BMC Geriatr ; 18(1): 140, 2018 06 11.
Article em En | MEDLINE | ID: mdl-29898672
ABSTRACT

BACKGROUND:

A first step to offer community-dwelling older persons proactive care is to identify those at risk of functional decline within a year. This study investigates the predictive value of registered information, questionnaire and GP-opinion on functional decline.

METHODS:

In this cohort study, embedded within the ISCOPE-trial, participants (≥75 years) completed the ISCOPE-screening questionnaire on four health domains. GPs gave their opinion on vulnerability of participants. Functional status was measured at baseline and 12 months (Groningen Activities Restriction Scale [GARS]). The outcome was functional decline (death, nursing home admission, 10% with greatest functional decline). The predictive value of pre-selected variables (age, sex, polypharmacy, multimorbidity, living situation; GPs' opinion on vulnerability, number of domains with problems [ISCOPE-score]) was compared with the area under the curves (AUC) for logistic regression models.

RESULTS:

2018 of the 2211 participants (median age 82.1 years [IQR 78.8-86.5], 68.0% female, median GARS 31 [IQR 24-41]) were visited at 12 months (median GARS 34 [IQR 26-44]). 394 participants (17.8%) had functional decline (148 died, 45 nursing home admissions, 201 with greatest functional decline). The AUC for age and sex was 0.602, increasing to 0.620 (p = 0.029) with polypharmacy, multimorbidity and living situation.
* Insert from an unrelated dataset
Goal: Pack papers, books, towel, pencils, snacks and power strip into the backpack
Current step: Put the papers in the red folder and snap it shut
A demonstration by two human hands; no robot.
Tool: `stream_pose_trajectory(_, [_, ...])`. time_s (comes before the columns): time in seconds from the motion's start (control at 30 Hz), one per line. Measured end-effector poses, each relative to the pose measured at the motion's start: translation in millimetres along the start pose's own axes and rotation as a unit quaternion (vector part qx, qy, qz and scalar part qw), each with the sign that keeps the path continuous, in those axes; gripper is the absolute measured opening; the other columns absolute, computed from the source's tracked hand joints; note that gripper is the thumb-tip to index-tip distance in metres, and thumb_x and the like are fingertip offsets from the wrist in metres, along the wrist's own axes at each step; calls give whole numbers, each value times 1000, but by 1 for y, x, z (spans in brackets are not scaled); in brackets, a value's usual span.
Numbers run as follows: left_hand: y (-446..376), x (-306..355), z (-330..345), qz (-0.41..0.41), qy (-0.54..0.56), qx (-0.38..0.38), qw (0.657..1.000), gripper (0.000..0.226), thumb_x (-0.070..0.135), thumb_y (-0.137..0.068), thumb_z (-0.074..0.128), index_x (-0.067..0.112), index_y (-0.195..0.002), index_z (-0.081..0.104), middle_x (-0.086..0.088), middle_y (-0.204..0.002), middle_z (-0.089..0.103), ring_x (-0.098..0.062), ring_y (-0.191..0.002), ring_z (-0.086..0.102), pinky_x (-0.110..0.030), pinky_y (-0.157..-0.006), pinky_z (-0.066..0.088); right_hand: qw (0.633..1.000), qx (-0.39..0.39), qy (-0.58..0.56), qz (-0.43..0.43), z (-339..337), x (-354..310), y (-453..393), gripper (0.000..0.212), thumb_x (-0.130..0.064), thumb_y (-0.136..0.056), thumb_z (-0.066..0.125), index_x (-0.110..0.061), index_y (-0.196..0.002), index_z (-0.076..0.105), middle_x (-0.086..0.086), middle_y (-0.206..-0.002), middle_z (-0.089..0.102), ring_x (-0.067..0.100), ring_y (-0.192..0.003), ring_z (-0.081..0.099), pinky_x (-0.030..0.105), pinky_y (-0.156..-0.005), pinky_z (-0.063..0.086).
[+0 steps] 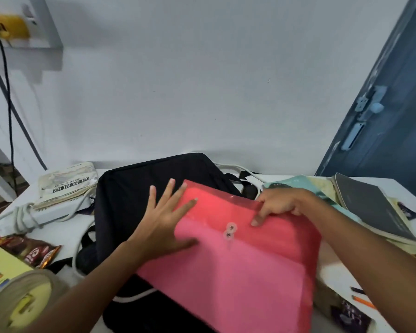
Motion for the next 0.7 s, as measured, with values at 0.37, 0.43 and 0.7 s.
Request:
stream_pose_trajectory(0.37, [72,27,-11,-400,300,98,860,41,35,-81,70,6,-109,64,-4,-88,63,-14,-73,57,-20,-69,45,846,87,-513,-114,57,117,66,47,4,-70,71,-6,-115,61,21,-101,70,30,-78,71,38,-64,58])
stream_pose_trajectory(0.43, [76,63,12,-449,557,-14,699,48,41,-89,63,3,-118,62,-18,-97,65,-19,-81,61,-21,-73,50,836,91,-524,-134,69,114,86,42,2,-73,67,-5,-114,61,20,-100,71,30,-79,71,39,-67,59])
stream_pose_trajectory(0.7, [82,105,-18,-444,757,19,479,53,9,-75,61,-7,-125,54,-20,-99,71,-28,-79,71,-38,-70,59,856,91,-472,-192,69,82,132,34,-5,-83,65,-9,-116,60,12,-90,74,23,-73,71,30,-59,57])
Point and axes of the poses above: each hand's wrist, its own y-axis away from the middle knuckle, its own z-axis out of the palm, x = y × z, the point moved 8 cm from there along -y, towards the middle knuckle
The GPs' opinion added more (AUC 0.672, p < 0.001) than the ISCOPE-score (AUC 0.649, p = 0.007). AUC with all variables was 0.686 (p = 0.016), and 0.643 for GPs' opinion alone.

CONCLUSIONS:

The GPs' opinion and ISCOPE-score improve this prediction model for functional decline based on readily available variables. GPs could identify older patients for further assessment with their clinical judgement. TRIAL REGISTRATION Netherlands trial register, NTR1946 . Registered 10 August 2009.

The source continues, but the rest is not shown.